It's taken me almost two weeks to write a post I've been planning for a month. Maybe it's because of the vulnerability of it. Maybe it's because I've been busy. Maybe it's because in the midst of going back to school, stepping down from a position and starting a new one, and just the craziness that family and life brings, I haven't put enough effort into my writing. Whatever it is, it's an excuse. I hate excuses. So I'm leaving the excuses behind, getting over my fear of being vulnerable and writing.

"December 7, 1941, a date which will live in infamy." 1941 was 49 years before I was born, but if we think about it, we all have those days which will live in infamy in our lives.

July 5th is a day which will live in infamy for me.

Let's go back in time to Thursday, July 4th, 2002. I was riding up to my grandparents' house for our normal festivities. My mom was driving, and my brother and dad were either already up there or coming up later. I don't even remember if my sister's were there, but I think some of my cousins were at least. As we were driving, my mom told me that Mama Rose had been diagnosed with lung cancer.

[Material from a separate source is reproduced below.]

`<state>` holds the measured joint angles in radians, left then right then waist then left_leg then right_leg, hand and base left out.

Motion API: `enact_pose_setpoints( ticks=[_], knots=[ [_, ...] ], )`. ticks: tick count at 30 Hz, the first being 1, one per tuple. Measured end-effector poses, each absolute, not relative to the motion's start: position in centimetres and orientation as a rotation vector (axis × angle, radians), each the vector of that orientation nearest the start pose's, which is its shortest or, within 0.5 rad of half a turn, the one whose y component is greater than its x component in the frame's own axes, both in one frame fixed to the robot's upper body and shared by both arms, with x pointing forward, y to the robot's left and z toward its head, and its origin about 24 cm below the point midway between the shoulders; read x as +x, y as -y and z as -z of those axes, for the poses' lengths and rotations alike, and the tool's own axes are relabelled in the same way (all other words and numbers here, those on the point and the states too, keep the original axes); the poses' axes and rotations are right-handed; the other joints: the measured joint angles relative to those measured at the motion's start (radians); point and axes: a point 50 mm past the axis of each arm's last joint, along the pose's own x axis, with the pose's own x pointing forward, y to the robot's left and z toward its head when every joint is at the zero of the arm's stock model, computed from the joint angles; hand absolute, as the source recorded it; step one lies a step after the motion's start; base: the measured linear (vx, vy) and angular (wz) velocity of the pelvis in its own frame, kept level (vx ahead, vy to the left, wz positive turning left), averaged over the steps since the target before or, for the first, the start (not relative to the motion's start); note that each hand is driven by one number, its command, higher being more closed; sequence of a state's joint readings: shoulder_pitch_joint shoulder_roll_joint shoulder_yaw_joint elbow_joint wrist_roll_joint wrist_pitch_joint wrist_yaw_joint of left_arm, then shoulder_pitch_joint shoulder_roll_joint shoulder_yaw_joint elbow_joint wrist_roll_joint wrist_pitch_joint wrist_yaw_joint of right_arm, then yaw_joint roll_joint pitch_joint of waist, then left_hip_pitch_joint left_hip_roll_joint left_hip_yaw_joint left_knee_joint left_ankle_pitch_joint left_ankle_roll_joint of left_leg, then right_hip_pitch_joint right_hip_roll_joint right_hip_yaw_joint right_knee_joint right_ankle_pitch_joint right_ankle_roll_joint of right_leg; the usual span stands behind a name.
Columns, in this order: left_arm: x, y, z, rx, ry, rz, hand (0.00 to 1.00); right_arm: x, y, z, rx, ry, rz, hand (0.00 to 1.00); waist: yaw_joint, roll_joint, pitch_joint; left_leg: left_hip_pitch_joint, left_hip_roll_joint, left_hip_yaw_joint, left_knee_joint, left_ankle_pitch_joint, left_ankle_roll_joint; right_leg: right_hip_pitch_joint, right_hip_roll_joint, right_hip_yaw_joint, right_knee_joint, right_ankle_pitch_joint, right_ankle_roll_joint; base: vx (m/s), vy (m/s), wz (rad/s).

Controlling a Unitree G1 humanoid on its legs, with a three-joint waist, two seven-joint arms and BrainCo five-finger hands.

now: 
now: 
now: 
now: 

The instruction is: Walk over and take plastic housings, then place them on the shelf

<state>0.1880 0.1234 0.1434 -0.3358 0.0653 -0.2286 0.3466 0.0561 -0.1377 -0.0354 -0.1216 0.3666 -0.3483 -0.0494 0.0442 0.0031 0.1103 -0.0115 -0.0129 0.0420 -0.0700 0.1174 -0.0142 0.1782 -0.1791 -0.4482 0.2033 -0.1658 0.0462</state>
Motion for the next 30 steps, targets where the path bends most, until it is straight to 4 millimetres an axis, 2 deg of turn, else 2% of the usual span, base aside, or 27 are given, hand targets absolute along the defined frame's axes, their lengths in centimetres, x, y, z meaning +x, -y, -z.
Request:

She said that on Friday she was going to be going to the doctor for some tests and a treatment plan. I was scared, but honestly not too phased. I knew people died from cancer. But I also knew people are healed from cancer. We got there, played in the water, watched the fireworks over the lake, and started a campfire for smores. My grandma was extra tired that night, so she headed to bed earlier than the rest of us. You can probably see where this is going. My grandpa is not the quietest of men. Bless his heart, he tries. But when you can't hear well, it's hard to be quiet. I woke up at around 3AM to him running up the stairs to my mom and I (my dad and brother had to be back in Hoquiam for something so they weren't there) and frantic, loud whispers. "Connie, Mom is bleeding. You need to call 911." My mom did CPR on my grandma while on the phone with 911, and I went out to meet the paramedics at the end of the driveway, which seemed to take an eternity. Despite all efforts, my Mama Rose died on the morning of July 5, 2002.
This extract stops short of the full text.